With the availability of chips offering constantly increasing computational performance and
functionality, design of more and more complex applications becomes possible. This is particularly
true for the domain of image processing, which is characterized by huge computation
efforts. Unfortunately, this evolution risks to be stopped by the fact that employed design
methodologies remain on a rather low level of abstraction. The resulting design gap causes
increasing development costs or even project failure and thus threatens the technical progress.
Consequently, new design methodologies are urgently required. A corresponding review
about the state of the art reveals that different approaches are competing in order to solve
the above-mentioned challenges. The proposed techniques range from behavioral compilers
accepting standard C or Matlab code as input, over block-based design methods such as
Simulink and SystemC, to data flow specifications and polyhedral analysis. Each of them
offers important benefits, such as quick and easy hardware prototyping, higher levels of
abstractions, and enhanced system and algorithm analysis on different levels of granularity.
However, a solution combining the advantages of all these approaches is still missing. As a
consequence, system level design of image processing applications still causes various challenges.

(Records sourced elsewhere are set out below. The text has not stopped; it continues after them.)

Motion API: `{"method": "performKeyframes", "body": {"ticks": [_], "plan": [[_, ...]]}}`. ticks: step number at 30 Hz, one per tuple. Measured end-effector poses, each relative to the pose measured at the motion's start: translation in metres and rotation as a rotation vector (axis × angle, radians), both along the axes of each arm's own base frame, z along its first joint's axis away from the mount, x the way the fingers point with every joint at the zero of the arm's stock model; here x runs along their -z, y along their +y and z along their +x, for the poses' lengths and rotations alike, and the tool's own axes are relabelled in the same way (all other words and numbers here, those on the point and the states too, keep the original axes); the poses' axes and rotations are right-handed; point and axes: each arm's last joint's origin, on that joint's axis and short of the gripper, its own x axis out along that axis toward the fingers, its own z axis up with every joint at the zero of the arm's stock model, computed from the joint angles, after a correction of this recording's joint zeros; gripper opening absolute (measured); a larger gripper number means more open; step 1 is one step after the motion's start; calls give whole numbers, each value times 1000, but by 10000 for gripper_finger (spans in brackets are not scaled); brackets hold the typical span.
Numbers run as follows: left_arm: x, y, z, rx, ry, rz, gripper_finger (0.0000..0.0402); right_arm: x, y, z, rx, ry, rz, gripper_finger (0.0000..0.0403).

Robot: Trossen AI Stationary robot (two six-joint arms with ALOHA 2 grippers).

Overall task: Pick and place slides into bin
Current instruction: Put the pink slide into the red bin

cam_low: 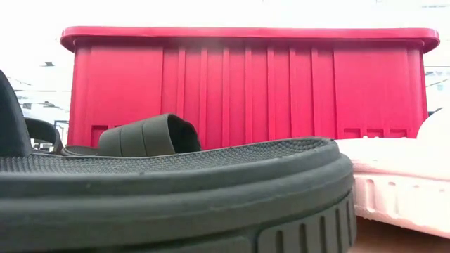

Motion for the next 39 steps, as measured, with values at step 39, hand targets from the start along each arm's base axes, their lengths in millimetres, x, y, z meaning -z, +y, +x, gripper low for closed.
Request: {"method": "performKeyframes", "body": {"ticks": [39], "plan": [[0, -24, -17, 174, 5, 100, 122, 206, -60, -9, 723, 151, 733, 98]]}}
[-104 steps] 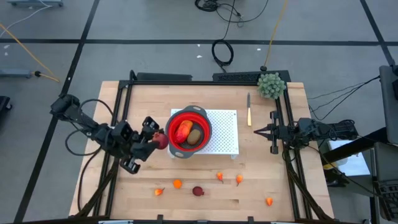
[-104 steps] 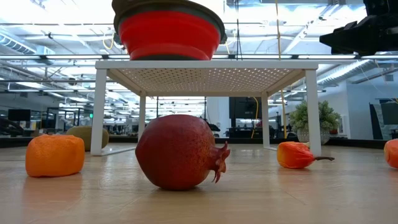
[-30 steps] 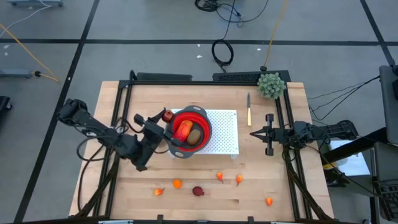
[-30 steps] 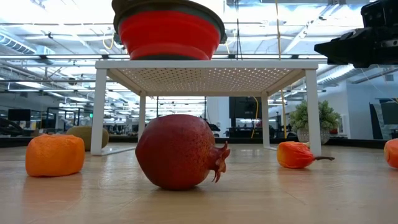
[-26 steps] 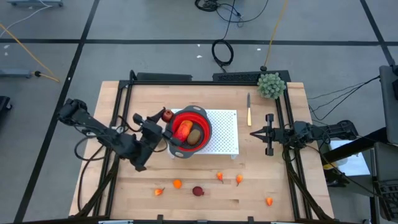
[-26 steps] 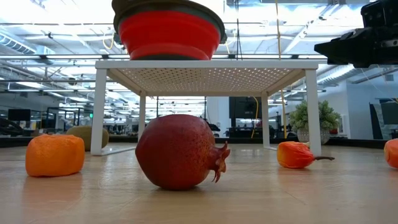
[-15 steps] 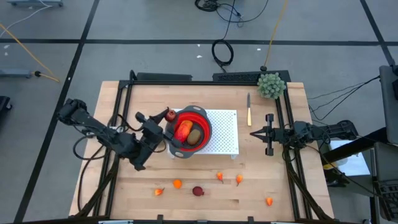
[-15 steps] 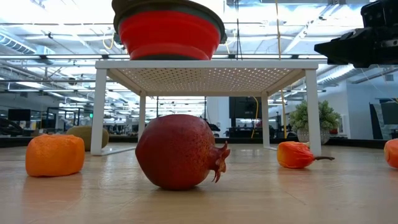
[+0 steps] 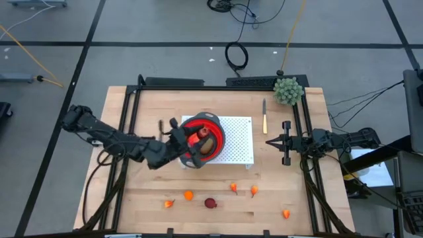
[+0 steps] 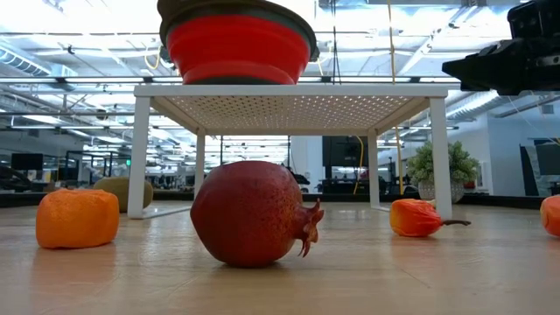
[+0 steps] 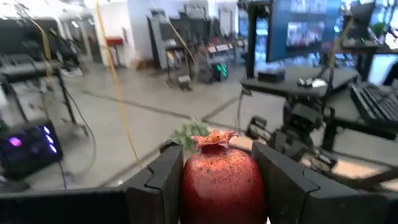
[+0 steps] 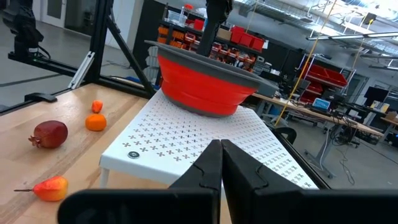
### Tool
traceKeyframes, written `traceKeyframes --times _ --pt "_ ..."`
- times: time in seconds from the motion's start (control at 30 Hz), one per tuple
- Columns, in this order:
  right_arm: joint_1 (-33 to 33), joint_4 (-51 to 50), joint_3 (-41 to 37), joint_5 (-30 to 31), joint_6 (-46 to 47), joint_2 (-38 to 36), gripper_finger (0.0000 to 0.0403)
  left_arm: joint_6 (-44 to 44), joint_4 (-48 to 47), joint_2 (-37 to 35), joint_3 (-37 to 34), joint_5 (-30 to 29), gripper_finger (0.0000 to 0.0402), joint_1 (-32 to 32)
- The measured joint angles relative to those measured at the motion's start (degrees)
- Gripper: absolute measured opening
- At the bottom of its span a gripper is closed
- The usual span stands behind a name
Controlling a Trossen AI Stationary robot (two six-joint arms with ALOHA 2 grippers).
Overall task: Pick & Place Fruit
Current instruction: Put the top pomegranate into the strainer bowl on the shelf
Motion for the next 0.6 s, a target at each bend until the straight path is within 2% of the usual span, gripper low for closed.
traceKeyframes --times 0.3,0.6 --pt "0.0 0.0 0.0 0.0 -0.1 0.0 0.0000 -23.5 -28.7 0.0 8.4 14.2 0.0165 7.5" --pt "0.0 0.0 0.0 0.0 -0.2 0.0 0.0000 -36.3 -41.9 0.0 9.2 25.3 0.0165 12.0"
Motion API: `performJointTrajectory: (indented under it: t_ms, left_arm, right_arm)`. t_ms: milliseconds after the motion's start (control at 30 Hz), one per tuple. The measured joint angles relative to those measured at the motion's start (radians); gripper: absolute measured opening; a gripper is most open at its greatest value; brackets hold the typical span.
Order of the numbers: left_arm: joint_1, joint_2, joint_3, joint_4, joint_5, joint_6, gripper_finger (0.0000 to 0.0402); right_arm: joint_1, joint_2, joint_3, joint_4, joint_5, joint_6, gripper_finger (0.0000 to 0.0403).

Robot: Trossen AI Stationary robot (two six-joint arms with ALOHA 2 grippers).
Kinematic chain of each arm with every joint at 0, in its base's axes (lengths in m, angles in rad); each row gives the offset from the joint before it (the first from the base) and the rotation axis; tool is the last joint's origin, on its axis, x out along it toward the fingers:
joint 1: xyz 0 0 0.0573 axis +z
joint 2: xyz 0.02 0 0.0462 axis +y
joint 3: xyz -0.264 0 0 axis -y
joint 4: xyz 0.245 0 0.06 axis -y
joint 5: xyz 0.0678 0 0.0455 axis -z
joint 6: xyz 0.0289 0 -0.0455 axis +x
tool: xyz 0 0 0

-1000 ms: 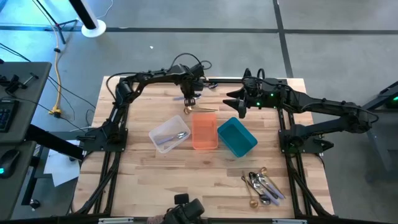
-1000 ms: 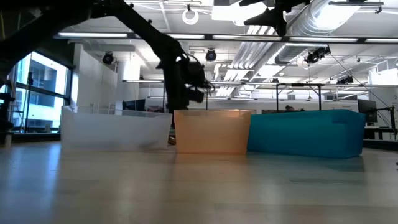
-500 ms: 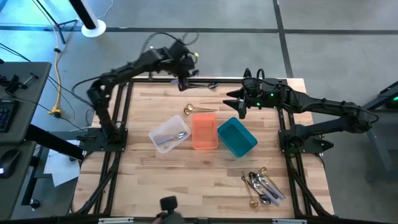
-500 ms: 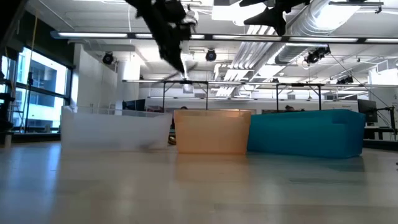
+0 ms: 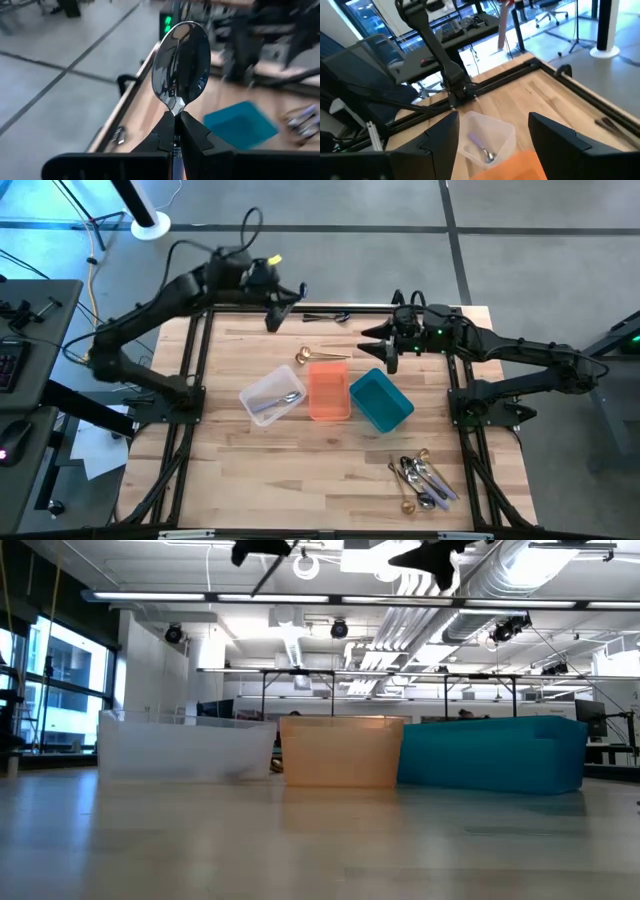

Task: Sort silverware by color (type)
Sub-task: Put the purple spoon into the white bin

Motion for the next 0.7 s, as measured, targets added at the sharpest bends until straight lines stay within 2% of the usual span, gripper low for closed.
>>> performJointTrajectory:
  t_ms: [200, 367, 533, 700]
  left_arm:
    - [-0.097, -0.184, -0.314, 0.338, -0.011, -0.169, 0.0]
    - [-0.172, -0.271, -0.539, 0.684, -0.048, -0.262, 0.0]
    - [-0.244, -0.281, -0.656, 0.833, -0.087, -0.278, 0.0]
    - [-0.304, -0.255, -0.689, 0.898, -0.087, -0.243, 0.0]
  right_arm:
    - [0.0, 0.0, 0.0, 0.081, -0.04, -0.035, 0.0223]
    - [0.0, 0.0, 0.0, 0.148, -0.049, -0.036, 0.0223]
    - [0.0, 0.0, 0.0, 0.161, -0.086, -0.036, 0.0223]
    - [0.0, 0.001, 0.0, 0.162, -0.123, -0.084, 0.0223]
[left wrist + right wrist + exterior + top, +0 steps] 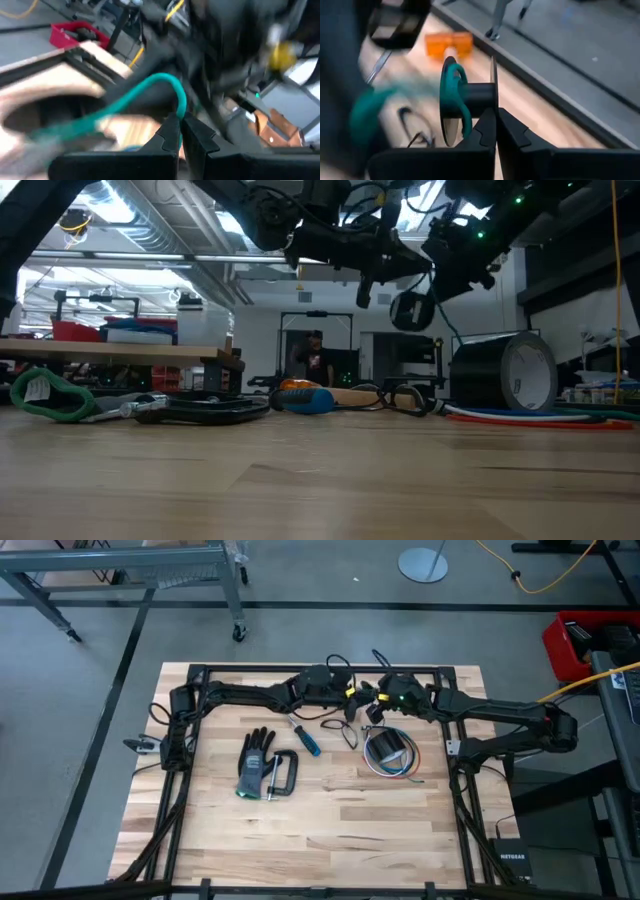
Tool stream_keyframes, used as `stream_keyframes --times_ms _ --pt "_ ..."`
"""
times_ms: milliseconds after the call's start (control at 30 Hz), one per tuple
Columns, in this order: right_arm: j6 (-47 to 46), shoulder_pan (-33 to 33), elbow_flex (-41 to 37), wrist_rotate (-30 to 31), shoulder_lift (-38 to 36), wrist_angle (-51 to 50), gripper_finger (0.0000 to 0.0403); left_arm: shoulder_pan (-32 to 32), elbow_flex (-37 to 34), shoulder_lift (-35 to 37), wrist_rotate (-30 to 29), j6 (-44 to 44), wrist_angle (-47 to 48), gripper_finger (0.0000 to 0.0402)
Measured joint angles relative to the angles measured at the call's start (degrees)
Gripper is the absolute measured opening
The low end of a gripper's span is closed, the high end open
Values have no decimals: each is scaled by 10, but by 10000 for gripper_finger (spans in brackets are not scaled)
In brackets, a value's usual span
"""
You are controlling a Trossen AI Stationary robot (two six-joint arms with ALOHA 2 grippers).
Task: Coil cords
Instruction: Coil the green wire onto the spool
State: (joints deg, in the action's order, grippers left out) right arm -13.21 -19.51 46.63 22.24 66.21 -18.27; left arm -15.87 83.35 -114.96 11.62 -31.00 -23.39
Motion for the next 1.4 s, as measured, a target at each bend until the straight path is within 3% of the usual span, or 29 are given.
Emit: stream_keyframes --times_ms 200,533,700,1067,1267,1400 --pt "2 0 0 47 -25 36 1 15 0 0 -4 14 20 0" --pt "17 0 3 11 -49 118 1 28 0 0 -31 45 31 0" --pt "34 0 18 -2 -80 87 1 29 0 0 -38 75 62 0" --pt "46 0 55 -63 -189 -82 1 29 2 1 -90 170 84 0" --pt "31 0 56 -112 -233 -79 1 32 1 1 -91 238 38 10" --pt "30 0 57 -115 -238 -62 1 40 0 1 -93 277 10 24"
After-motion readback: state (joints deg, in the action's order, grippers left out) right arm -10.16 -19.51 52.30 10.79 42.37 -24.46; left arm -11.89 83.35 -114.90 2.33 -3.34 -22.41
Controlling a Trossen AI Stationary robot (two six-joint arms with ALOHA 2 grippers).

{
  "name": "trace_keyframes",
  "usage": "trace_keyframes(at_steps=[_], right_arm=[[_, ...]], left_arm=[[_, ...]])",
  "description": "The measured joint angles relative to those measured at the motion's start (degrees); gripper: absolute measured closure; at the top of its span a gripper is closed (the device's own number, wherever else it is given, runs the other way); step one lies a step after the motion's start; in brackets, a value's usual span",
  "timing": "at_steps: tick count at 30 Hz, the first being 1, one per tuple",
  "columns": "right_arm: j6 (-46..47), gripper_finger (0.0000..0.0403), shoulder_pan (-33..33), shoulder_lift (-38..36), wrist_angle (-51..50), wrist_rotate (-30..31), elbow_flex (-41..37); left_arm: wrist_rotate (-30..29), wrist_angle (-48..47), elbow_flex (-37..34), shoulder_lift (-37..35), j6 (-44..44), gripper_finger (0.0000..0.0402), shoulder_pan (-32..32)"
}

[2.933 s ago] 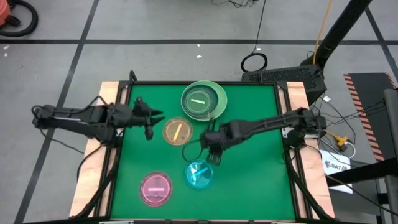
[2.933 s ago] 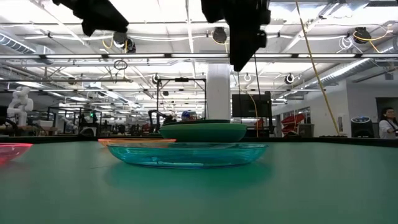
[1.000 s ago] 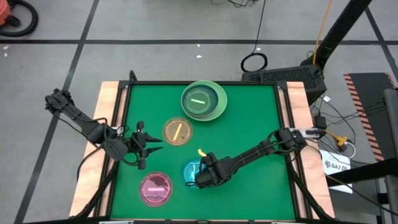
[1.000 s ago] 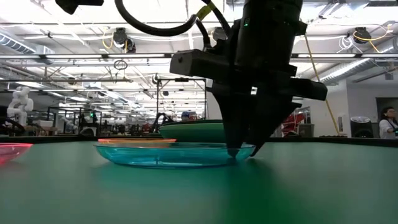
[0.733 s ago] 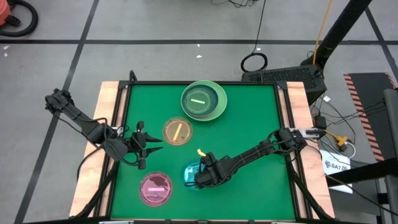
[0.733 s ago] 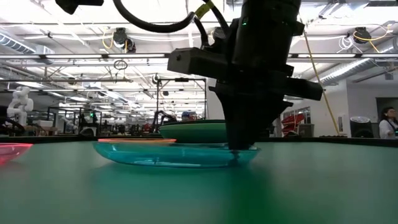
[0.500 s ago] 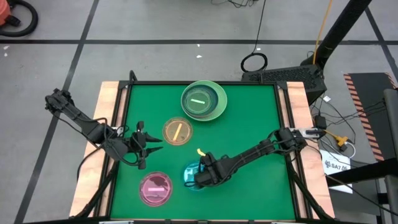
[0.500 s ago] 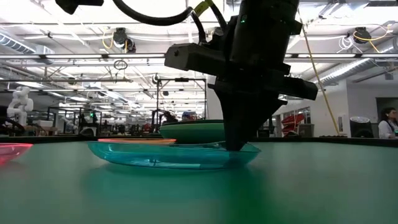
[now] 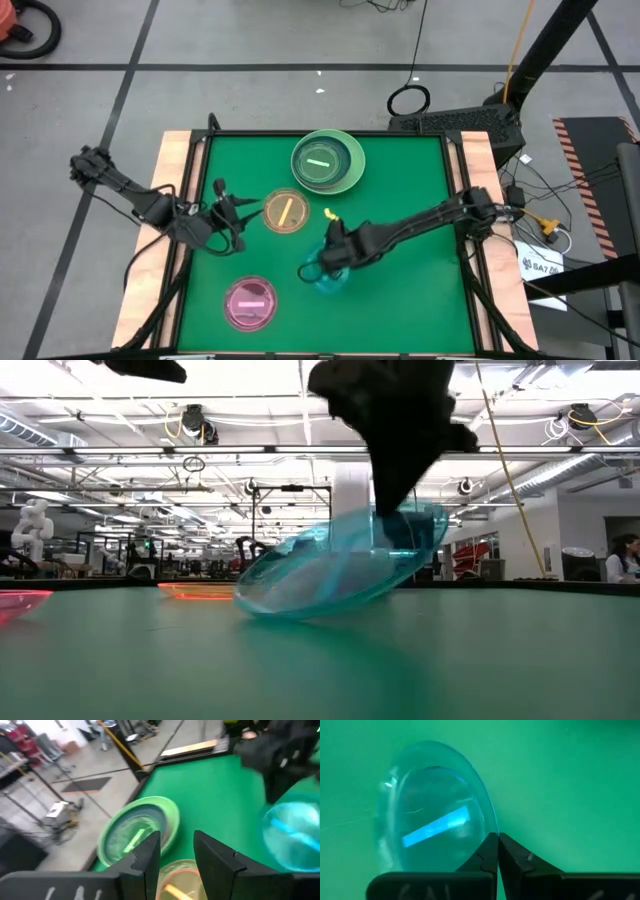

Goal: Stack plastic plates
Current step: Stack the blue transparent plate on top of the green transparent plate

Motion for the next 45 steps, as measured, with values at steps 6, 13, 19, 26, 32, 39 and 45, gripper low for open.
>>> trace_keyframes(at_steps=[6,13,19,26,32,39,45], right_arm=[[-11.54,0.0402,-5.16,-6.67,-2.55,-3.62,0.00],[-21.37,0.0402,-11.85,-13.04,-3.24,-9.80,0.00],[-27.67,0.0402,-17.74,-16.59,-3.57,-13.73,0.00],[-36.17,0.0403,-28.11,-17.58,-3.47,-18.49,0.00],[-44.77,0.0403,-40.55,-17.16,-2.43,-21.36,0.00],[-50.64,0.0403,-55.00,-13.15,12.15,-25.00,0.00],[-49.13,0.0403,-60.20,-5.23,24.53,-34.53,0.00]], left_arm=[[-1.79,-2.09,0.00,0.00,2.56,0.0278,3.67],[-13.68,-7.18,0.00,-0.06,1.23,0.0278,6.43],[-13.91,-7.05,-0.01,-1.43,2.85,0.0278,6.97],[-14.74,-4.98,-0.02,-5.26,6.71,0.0278,7.34],[-18.20,-5.14,-0.02,-8.22,8.77,0.0278,7.49],[-18.56,-3.32,-0.02,-9.12,13.01,0.0278,9.65],[-18.54,0.88,0.02,-9.00,17.29,0.0278,11.42]])
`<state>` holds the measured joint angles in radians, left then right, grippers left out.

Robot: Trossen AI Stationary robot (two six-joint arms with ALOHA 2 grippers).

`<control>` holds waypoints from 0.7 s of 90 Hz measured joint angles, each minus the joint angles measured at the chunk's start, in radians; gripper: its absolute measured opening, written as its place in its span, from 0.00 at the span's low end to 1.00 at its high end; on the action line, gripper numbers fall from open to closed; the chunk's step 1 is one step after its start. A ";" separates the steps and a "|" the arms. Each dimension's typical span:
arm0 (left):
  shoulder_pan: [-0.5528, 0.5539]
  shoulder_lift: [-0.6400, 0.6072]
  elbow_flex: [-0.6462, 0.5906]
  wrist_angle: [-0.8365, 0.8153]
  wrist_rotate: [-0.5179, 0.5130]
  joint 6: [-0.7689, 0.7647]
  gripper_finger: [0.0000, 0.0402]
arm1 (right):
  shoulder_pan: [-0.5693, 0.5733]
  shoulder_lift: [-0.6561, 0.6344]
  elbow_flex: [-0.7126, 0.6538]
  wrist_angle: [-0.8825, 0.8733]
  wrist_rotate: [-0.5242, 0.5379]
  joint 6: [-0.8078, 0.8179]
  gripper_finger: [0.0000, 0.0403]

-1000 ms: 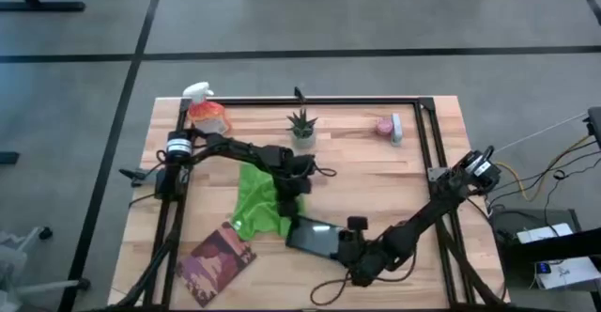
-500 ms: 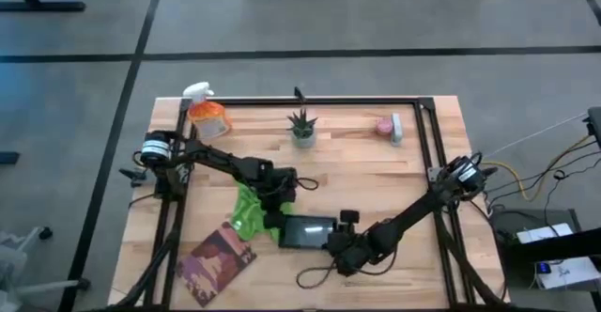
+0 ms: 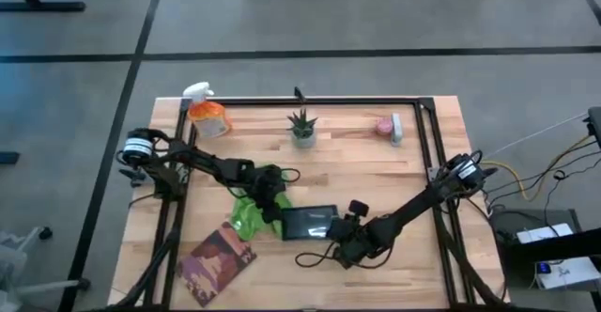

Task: Apply microfiber cloth
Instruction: Spray the front and back of the tablet with the spray bottle

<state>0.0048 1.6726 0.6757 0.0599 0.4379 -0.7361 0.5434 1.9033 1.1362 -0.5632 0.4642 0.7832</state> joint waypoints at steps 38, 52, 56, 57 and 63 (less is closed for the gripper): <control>0.008 0.019 0.013 0.184 -0.031 -0.001 0.44 | -0.010 0.037 0.001 0.215 -0.033 -0.253 0.34; 0.026 0.019 0.049 0.199 -0.024 0.033 0.45 | -0.028 0.045 0.000 0.244 0.029 -0.250 0.33; 0.032 0.019 0.059 0.207 -0.022 0.044 0.45 | -0.031 0.046 -0.001 0.241 0.055 -0.245 0.32; 0.033 0.019 0.061 0.208 -0.021 0.047 0.45 | -0.032 0.046 -0.002 0.240 0.059 -0.244 0.32; 0.038 0.018 0.070 0.206 -0.003 0.051 0.45 | -0.039 0.047 -0.002 0.240 0.064 -0.240 0.31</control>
<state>0.0425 1.6901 0.7454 0.2654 0.4353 -0.6849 0.5044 1.9499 1.1339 -0.3237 0.5278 0.5430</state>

Corresponding examples are the lack to handle the resulting system complexity or to
cover important algorithmic properties. Equally, the synthesis of high-performance hardware
implementations is still difficult.
Fortunately, recent research is able to demonstrate that multidimensional data flow seems
to be a promising technique solving these drawbacks, because it combines the advantages
of block-based specification, data flow-related system analysis, and polyhedral optimization
on different levels of granularity. These benefits enable, for instance, the verification of the
application specification on a very high level of abstraction, the calculation of required memory
sizes for correct algorithm implementation considering different design tradeoffs, and
the synthesis of high-performance communication infrastructures and algorithm implementations.